Tuesday, July 24, 2012

Is Too...Is Not...Is Too...Is Not...

Recently, I had a classic example for problem-solving right in my neighborhood. A while ago, I noticed a couple of brown spots in our townhouse associations lawns, and a few mower tracks in curves following the curbs and around utility boxes, etc. That seemed to indicate one cause to the effect of a bad looking lawn. A few weeks later, more areas were affected. In fact, one townhouse had so many 'grass burn' tracks it looked like the pit area for the Indy 500.

We immediately thought the lawn service had a problem with the mowing.

As I walked the whole neighborhood in our association's complex, I noticed a few areas that provided different clues. Some lawns were 100% intact. For some neighbors, they had tracks that ended at the 'property line' and the next door neighbor's lawn was immaculate. In one lawn, there was a 'million' burn tracks except for one V area in the middle. Ah-hah, these are excellent clues.

Many decades ago, there was a popular problem-solving technique promoted by Kepner Tregoe. Its methodology asked you to define the problem in specifics so that you knew what you were working on. It also asked you to collect information in order to determine: when the problem occurs and when it doesn't; where it occurs and where it doesn't; what the problem is and what it isn't. And so on.

It's vitally important to note what "is" and what "is not" happening. Those provide strong clues to the causes. The one cause you pick to solve has to be able to explain not only what is happening, but what is not happening too.

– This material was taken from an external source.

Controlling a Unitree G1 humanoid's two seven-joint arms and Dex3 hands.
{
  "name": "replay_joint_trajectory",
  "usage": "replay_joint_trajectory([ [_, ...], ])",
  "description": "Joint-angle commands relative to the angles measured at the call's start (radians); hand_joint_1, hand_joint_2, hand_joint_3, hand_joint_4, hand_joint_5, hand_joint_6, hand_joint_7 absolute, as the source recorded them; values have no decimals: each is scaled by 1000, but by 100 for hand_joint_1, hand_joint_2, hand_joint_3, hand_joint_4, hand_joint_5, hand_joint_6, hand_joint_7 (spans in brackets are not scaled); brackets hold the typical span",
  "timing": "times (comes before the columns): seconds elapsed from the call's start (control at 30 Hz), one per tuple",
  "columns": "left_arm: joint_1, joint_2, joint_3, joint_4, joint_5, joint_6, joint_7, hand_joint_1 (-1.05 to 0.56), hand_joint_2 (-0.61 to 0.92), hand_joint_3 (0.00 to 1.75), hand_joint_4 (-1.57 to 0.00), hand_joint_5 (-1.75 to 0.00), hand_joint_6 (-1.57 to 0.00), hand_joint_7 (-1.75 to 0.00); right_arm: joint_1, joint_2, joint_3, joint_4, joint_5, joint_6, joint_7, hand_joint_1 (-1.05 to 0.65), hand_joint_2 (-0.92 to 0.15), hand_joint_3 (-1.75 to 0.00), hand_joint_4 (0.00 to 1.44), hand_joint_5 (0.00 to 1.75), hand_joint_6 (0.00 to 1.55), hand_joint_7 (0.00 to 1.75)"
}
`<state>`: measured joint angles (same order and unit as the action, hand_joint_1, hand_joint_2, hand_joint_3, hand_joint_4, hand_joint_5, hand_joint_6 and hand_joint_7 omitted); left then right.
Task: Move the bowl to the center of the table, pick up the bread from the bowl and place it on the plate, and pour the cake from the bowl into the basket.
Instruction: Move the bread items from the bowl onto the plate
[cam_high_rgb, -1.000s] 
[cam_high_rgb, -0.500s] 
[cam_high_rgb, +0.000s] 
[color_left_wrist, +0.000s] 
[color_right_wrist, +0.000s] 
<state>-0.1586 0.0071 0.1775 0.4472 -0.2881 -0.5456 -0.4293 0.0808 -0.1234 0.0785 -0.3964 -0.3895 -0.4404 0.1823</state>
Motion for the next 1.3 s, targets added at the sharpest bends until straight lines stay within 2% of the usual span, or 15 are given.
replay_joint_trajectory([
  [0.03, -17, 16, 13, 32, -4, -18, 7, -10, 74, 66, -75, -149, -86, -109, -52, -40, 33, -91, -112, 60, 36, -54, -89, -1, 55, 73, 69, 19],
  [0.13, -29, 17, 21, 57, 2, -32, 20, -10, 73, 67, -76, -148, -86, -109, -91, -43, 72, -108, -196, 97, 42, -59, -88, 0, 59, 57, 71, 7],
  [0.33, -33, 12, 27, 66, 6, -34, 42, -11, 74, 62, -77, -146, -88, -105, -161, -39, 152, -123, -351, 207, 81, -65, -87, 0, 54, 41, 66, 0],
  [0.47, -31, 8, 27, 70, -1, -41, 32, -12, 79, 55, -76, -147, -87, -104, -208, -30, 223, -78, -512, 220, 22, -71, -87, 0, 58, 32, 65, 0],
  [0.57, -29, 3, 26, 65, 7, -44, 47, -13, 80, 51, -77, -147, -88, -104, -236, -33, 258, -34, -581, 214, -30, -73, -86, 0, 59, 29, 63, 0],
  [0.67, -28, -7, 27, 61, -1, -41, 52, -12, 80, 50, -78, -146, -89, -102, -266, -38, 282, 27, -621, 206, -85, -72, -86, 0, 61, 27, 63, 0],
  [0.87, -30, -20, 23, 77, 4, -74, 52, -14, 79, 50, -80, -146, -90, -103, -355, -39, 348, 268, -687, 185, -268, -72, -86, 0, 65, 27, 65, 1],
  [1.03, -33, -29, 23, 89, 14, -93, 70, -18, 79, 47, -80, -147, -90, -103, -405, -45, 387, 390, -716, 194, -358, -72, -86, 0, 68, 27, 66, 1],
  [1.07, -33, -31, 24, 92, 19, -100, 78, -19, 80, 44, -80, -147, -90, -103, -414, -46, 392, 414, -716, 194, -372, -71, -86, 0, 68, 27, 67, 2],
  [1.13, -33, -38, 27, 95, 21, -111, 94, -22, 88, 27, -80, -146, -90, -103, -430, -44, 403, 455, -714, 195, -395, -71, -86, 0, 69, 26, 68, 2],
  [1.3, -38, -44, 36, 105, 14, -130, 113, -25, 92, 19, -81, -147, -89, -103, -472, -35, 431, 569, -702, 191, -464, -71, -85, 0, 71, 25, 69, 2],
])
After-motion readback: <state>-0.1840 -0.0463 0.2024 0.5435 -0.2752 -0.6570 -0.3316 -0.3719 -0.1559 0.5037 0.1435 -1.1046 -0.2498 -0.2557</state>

We needed to solve the problem of 'burn' tracks in many lawns. It wasn't in all lawns. And it wasn't that the whole lawn was dying. It also started showing up when we had 90 degree weather for weeks in a row and with a lack of rain.

Turns out, we discovered several sprinkler head issues. Now that those are fixed and the weather has moderated back into the 80's, the lawns are recovering quite nicely.

But it wasn't a mower problem at all. A mower problem didn't explain how tracks didn't show up on every lawn, nor stopped at some property lines, or were lacking in the V area. Sprinkler issues did explain these things.

Sunday, July 22, 2012

Data, Speak to Me!

Working with one team, a project was progressing into the definition stage. The team was trying to create an objective for the administrative process. They were concerned that they weren't meeting a 14-day deadline very often. The demand for this process was expected to triple as the company grew and they might have to add staff.

The first step of the process seemed to take the longest. Some thought it was averaging a week, leaving only a week for the other three departments to finish the process. They started to outline the steps and talking about the issues and the problems that created the delay.The team started to brainstorm some solutions.  They had some technology answers to the problems. They had some suggestions for suppliers without any ability to influence them.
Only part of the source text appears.